## REQUIRED WORK
Every line of the records counts; transcribe each one exactly.
*** Opening of INPUT ***
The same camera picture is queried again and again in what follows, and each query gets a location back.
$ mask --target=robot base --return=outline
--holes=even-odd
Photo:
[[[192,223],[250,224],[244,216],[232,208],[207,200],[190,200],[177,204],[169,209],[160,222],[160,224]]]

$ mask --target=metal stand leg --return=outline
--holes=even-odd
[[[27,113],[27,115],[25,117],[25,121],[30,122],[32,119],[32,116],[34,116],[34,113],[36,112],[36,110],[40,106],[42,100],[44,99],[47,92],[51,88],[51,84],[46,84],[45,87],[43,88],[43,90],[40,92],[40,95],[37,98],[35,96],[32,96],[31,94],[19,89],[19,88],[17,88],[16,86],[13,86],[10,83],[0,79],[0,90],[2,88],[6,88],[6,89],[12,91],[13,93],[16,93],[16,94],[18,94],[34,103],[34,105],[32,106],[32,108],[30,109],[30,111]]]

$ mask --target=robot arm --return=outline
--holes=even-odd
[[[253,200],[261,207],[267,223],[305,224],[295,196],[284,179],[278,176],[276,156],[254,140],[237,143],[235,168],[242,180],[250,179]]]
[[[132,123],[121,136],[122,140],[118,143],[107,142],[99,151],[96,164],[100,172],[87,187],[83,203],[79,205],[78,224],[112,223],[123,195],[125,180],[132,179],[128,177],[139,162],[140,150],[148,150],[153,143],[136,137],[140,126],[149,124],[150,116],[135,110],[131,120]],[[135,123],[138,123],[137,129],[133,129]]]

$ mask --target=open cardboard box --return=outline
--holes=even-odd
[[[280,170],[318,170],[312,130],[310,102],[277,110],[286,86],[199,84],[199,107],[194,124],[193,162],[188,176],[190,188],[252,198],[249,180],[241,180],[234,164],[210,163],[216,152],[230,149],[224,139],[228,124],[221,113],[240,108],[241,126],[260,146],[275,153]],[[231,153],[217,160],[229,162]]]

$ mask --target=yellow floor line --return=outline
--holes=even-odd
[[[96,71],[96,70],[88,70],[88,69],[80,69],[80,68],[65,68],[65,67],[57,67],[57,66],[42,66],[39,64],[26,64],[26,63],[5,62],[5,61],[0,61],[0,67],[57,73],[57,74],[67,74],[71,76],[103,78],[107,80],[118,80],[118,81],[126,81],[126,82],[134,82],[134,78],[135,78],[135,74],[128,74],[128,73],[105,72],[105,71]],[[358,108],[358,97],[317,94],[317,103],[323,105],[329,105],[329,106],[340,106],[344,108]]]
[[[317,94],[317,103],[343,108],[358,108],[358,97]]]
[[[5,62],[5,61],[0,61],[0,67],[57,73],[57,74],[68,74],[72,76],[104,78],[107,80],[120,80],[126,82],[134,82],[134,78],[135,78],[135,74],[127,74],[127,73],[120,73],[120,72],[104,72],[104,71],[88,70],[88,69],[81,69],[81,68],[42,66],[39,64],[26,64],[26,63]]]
*** Close of INPUT ***
## ANSWER
The same camera picture is queried again and again in what follows, and each query gets a location back.
$ mask --target=robot base --return=outline
--holes=even-odd
Photo:
[[[192,223],[250,224],[244,216],[232,208],[207,200],[190,200],[177,204],[169,209],[160,222],[160,224]]]

$ mask --target=metal stand leg --return=outline
--holes=even-odd
[[[27,113],[27,115],[25,117],[25,121],[30,122],[32,119],[32,116],[34,116],[34,113],[36,112],[36,110],[40,106],[42,100],[44,99],[47,92],[51,88],[51,84],[46,84],[45,87],[43,88],[43,90],[40,92],[40,95],[37,98],[35,96],[32,96],[31,94],[19,89],[19,88],[17,88],[16,86],[13,86],[10,83],[0,79],[0,90],[2,88],[6,88],[6,89],[12,91],[13,93],[16,93],[16,94],[18,94],[34,103],[34,105],[32,106],[32,108],[30,109],[30,111]]]

$ mask --target=robot arm --return=outline
--holes=even-odd
[[[253,200],[261,207],[267,223],[305,224],[295,196],[284,179],[278,176],[276,156],[254,140],[237,143],[235,168],[242,180],[250,179]]]
[[[132,123],[121,136],[122,140],[118,143],[107,142],[99,151],[96,164],[100,172],[87,187],[83,203],[79,205],[78,224],[112,223],[123,195],[125,180],[132,179],[128,177],[139,162],[140,150],[148,150],[153,143],[136,137],[140,126],[149,124],[150,116],[135,110],[131,120]],[[135,123],[138,123],[137,129],[133,129]]]

$ mask --target=open cardboard box --return=outline
--holes=even-odd
[[[280,170],[318,170],[312,130],[310,102],[277,110],[286,86],[199,84],[199,107],[194,124],[193,162],[188,176],[190,188],[252,198],[249,180],[241,180],[234,164],[210,163],[216,152],[230,149],[224,139],[228,124],[221,113],[240,108],[241,126],[260,146],[275,153]],[[231,153],[217,160],[229,162]]]

$ mask --target=yellow floor line --return=outline
--holes=even-odd
[[[96,71],[96,70],[88,70],[88,69],[80,69],[80,68],[65,68],[65,67],[57,67],[57,66],[42,66],[39,64],[26,64],[26,63],[5,62],[5,61],[0,61],[0,67],[57,73],[57,74],[67,74],[71,76],[103,78],[107,80],[118,80],[118,81],[126,81],[126,82],[134,82],[134,78],[135,78],[135,74],[128,74],[128,73],[105,72],[105,71]],[[358,108],[358,97],[317,94],[317,103],[323,105],[329,105],[329,106],[340,106],[344,108]]]
[[[317,94],[317,103],[343,108],[358,108],[358,97]]]
[[[5,62],[5,61],[0,61],[0,67],[57,73],[57,74],[68,74],[72,76],[104,78],[107,80],[120,80],[126,82],[134,82],[134,78],[135,78],[135,74],[127,74],[127,73],[120,73],[120,72],[104,72],[104,71],[88,70],[88,69],[81,69],[81,68],[42,66],[39,64],[26,64],[26,63]]]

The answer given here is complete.